Immature DCs for resectable pancreatic cancer as neoadjuvant therapy

Recently, Endo et al²¹ reported the feasibility and safety of EUS-FNI using immature DCs with OK-432 into resectable pancreatic cancer prior to the surgical operation as neoadjuvant therapy. Nine patients enrolled in this trial (DC group) were compared with 15 patients who had undergone the operation without immature DC injection (non-DC group). The authors evaluated not only the clinical utility but also the histological changes within the tumor and lymph nodes by immunohistochemical examination of infiltrating inflammatory cells (CD4+, CD8+, Foxp3+, and CD83+). The authors reported that two patients, one of whom was stage IV with distant lymph node metastasis, had remarkably survived more than 5 years without requiring adjuvant therapy. Additionally, they showed that CD83+ cells had accumulated significantly in the regional lymph nodes of the DCs injection group as well as Foxp3+ cells in the regional and distant lymph nodes in comparison with the no DCs injection group. EUS-FNI of immature DCs as neo-adjuvant therapy might be useful for improved prognosis in patients with resectable pancreatic cancer.

EUS-guided intervention has opened new and exciting clinical applications for the management of malignancies.
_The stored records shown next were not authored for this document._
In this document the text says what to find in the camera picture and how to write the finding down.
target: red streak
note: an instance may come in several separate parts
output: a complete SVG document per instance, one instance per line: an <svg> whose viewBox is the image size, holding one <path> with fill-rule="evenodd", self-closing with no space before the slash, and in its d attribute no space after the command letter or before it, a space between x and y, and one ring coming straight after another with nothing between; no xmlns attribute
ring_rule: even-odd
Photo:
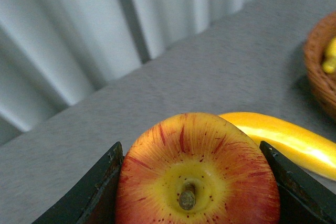
<svg viewBox="0 0 336 224"><path fill-rule="evenodd" d="M145 164L144 162L141 162L140 160L138 160L138 159L136 159L136 158L134 158L134 157L128 157L128 159L130 159L131 161L133 161L133 162L135 162L135 163L137 163L137 164L139 164L139 165L142 165L143 167L145 167L145 168L147 168L147 169L150 169L150 170L153 169L152 167L148 166L148 165Z"/></svg>
<svg viewBox="0 0 336 224"><path fill-rule="evenodd" d="M181 150L182 152L185 153L184 151L184 125L182 126L182 130L181 130L181 133L180 133L180 147L181 147Z"/></svg>
<svg viewBox="0 0 336 224"><path fill-rule="evenodd" d="M217 147L216 147L215 150L213 151L214 154L215 154L215 153L219 150L219 148L223 145L224 140L225 140L225 137L226 137L226 136L224 136L224 137L222 138L222 140L220 141L220 143L217 145Z"/></svg>
<svg viewBox="0 0 336 224"><path fill-rule="evenodd" d="M250 173L248 177L255 177L255 176L261 176L264 174L268 174L268 172L256 172L256 173Z"/></svg>
<svg viewBox="0 0 336 224"><path fill-rule="evenodd" d="M162 125L161 124L159 124L159 128L160 128L161 140L163 142L163 145L166 146L166 139L164 138L163 129L162 129Z"/></svg>

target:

In particular, EUS-guided immunotherapy is an exciting field in interventional EUS for obstinate cancers. For greater development in this field, it is anticipated that endosonographers, basic scientists, and engineers will collaborate fruitfully with much greater mutual effort. Once an effective therapy becomes available, it is likely to become important for cancer treatment. This effort remains a work in progress.